■ Work to be completed
Could you copy out all the lines in the material below where the word "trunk" occurs?

------------

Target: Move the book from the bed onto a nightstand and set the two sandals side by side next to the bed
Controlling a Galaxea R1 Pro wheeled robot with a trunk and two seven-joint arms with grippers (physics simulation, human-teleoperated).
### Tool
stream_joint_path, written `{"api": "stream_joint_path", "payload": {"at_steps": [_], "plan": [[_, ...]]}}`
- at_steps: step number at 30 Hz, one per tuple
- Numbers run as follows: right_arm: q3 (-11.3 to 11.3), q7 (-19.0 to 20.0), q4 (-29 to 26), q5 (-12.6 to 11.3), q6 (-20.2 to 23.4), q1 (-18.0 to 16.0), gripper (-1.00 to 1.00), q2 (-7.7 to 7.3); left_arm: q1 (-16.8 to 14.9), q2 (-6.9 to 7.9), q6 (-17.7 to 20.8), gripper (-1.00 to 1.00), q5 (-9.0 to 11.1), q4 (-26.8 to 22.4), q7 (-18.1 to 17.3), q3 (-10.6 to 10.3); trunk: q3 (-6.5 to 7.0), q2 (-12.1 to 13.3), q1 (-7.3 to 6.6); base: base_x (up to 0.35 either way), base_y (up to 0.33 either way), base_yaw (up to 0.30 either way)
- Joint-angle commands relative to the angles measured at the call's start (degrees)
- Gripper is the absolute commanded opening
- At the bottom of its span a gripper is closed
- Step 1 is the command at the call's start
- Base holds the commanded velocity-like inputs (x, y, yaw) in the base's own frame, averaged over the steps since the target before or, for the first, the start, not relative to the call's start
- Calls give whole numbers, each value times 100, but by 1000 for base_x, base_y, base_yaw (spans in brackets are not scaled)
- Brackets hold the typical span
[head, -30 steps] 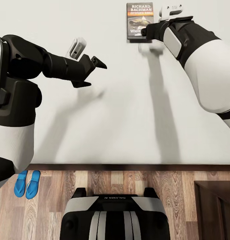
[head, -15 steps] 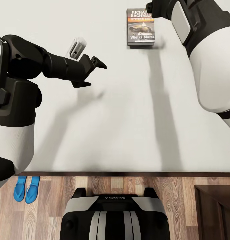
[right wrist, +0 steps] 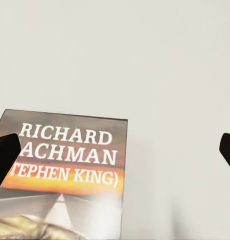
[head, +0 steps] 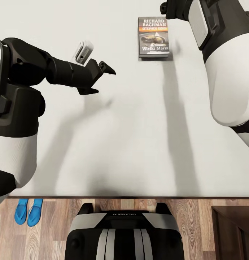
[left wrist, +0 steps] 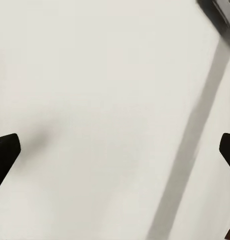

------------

■ Output for this task
Controlling a Galaxea R1 Pro wheeled robot with a trunk and two seven-joint arms with grippers (physics simulation, human-teleoperated).
- Numbers run as follows: right_arm: q3 (-11.3 to 11.3), q7 (-19.0 to 20.0), q4 (-29 to 26), q5 (-12.6 to 11.3), q6 (-20.2 to 23.4), q1 (-18.0 to 16.0), gripper (-1.00 to 1.00), q2 (-7.7 to 7.3); left_arm: q1 (-16.8 to 14.9), q2 (-6.9 to 7.9), q6 (-17.7 to 20.8), gripper (-1.00 to 1.00), q5 (-9.0 to 11.1), q4 (-26.8 to 22.4), q7 (-18.1 to 17.3), q3 (-10.6 to 10.3); trunk: q3 (-6.5 to 7.0), q2 (-12.1 to 13.3), q1 (-7.3 to 6.6); base: base_x (up to 0.35 either way), base_y (up to 0.33 either way), base_yaw (up to 0.30 either way)

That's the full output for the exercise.